[[ Recorded data, beginning ]]
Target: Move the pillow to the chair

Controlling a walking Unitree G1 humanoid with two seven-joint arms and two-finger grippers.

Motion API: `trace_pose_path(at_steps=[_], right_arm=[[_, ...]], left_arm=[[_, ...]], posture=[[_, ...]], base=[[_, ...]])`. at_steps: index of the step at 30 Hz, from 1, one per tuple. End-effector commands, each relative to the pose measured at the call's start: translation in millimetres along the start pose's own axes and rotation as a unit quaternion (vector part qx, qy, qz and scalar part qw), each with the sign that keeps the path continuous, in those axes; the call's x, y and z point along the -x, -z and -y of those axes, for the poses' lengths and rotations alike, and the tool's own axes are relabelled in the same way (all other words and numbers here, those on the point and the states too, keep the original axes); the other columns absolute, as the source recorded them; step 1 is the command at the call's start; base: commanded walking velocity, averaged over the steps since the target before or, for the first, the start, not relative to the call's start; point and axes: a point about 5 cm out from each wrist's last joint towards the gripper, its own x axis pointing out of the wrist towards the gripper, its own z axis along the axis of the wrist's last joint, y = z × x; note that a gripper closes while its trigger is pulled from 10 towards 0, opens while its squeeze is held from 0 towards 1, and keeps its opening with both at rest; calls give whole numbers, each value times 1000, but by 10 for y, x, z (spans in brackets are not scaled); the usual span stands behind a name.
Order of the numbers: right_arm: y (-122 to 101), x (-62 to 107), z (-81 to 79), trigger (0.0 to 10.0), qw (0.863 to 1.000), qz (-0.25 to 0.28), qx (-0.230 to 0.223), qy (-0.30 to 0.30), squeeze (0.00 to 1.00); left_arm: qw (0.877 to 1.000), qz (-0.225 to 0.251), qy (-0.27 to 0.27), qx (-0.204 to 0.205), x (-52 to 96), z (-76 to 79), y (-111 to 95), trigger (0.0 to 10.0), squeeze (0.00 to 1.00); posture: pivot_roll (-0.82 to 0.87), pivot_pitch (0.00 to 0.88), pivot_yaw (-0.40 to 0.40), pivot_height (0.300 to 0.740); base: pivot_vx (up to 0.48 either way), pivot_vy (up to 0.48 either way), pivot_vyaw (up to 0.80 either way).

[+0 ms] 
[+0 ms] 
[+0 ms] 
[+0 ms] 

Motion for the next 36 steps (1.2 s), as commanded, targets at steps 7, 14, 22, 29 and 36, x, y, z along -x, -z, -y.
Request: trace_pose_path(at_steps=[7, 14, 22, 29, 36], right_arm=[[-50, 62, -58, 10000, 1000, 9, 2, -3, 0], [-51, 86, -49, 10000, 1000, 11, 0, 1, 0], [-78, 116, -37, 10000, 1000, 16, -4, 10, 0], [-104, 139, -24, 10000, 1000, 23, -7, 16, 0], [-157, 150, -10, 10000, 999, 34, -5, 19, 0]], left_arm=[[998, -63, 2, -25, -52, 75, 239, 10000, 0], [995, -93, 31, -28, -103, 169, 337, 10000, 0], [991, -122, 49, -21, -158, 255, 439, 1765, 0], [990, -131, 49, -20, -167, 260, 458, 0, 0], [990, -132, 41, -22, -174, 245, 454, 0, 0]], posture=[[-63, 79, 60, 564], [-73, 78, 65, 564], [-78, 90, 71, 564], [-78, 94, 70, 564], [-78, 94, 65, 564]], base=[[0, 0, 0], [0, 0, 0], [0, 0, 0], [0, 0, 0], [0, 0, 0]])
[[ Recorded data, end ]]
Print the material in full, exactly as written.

[Answer to the problem]
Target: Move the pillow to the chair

Controlling a walking Unitree G1 humanoid with two seven-joint arms and two-finger grippers.

Motion API: `trace_pose_path(at_steps=[_], right_arm=[[_, ...]], left_arm=[[_, ...]], posture=[[_, ...]], base=[[_, ...]])`. at_steps: index of the step at 30 Hz, from 1, one per tuple. End-effector commands, each relative to the pose measured at the call's start: translation in millimetres along the start pose's own axes and rotation as a unit quaternion (vector part qx, qy, qz and scalar part qw), each with the sign that keeps the path continuous, in those axes; the call's x, y and z point along the -x, -z and -y of those axes, for the poses' lengths and rotations alike, and the tool's own axes are relabelled in the same way (all other words and numbers here, those on the point and the states too, keep the original axes); the other columns absolute, as the source recorded them; step 1 is the command at the call's start; base: commanded walking velocity, averaged over the steps since the target before or, for the first, the start, not relative to the call's start; point and axes: a point about 5 cm out from each wrist's last joint towards the gripper, its own x axis pointing out of the wrist towards the gripper, its own z axis along the axis of the wrist's last joint, y = z × x; note that a gripper closes while its trigger is pulled from 10 towards 0, opens while its squeeze is held from 0 towards 1, and keeps its opening with both at rest; calls give whole numbers, each value times 1000, but by 10 for y, x, z (spans in brackets are not scaled); the usual span stands behind a name.
Order of the numbers: right_arm: y (-122 to 101), x (-62 to 107), z (-81 to 79), trigger (0.0 to 10.0), qw (0.863 to 1.000), qz (-0.25 to 0.28), qx (-0.230 to 0.223), qy (-0.30 to 0.30), squeeze (0.00 to 1.00); left_arm: qw (0.877 to 1.000), qz (-0.225 to 0.251), qy (-0.27 to 0.27), qx (-0.204 to 0.205), x (-52 to 96), z (-76 to 79), y (-111 to 95), trigger (0.0 to 10.0), squeeze (0.00 to 1.00); posture: pivot_roll (-0.82 to 0.87), pivot_pitch (0.00 to 0.88), pivot_yaw (-0.40 to 0.40), pivot_height (0.300 to 0.740); base: pivot_vx (up to 0.48 either way), pivot_vy (up to 0.48 either way), pivot_vyaw (up to 0.80 either way).

[+0 ms] 
[+0 ms] 
[+0 ms] 
[+0 ms] 

Motion for the next 36 steps (1.2 s), as commanded, targets at steps 7, 14, 22, 29 and 36, x, y, z along -x, -z, -y.
Request: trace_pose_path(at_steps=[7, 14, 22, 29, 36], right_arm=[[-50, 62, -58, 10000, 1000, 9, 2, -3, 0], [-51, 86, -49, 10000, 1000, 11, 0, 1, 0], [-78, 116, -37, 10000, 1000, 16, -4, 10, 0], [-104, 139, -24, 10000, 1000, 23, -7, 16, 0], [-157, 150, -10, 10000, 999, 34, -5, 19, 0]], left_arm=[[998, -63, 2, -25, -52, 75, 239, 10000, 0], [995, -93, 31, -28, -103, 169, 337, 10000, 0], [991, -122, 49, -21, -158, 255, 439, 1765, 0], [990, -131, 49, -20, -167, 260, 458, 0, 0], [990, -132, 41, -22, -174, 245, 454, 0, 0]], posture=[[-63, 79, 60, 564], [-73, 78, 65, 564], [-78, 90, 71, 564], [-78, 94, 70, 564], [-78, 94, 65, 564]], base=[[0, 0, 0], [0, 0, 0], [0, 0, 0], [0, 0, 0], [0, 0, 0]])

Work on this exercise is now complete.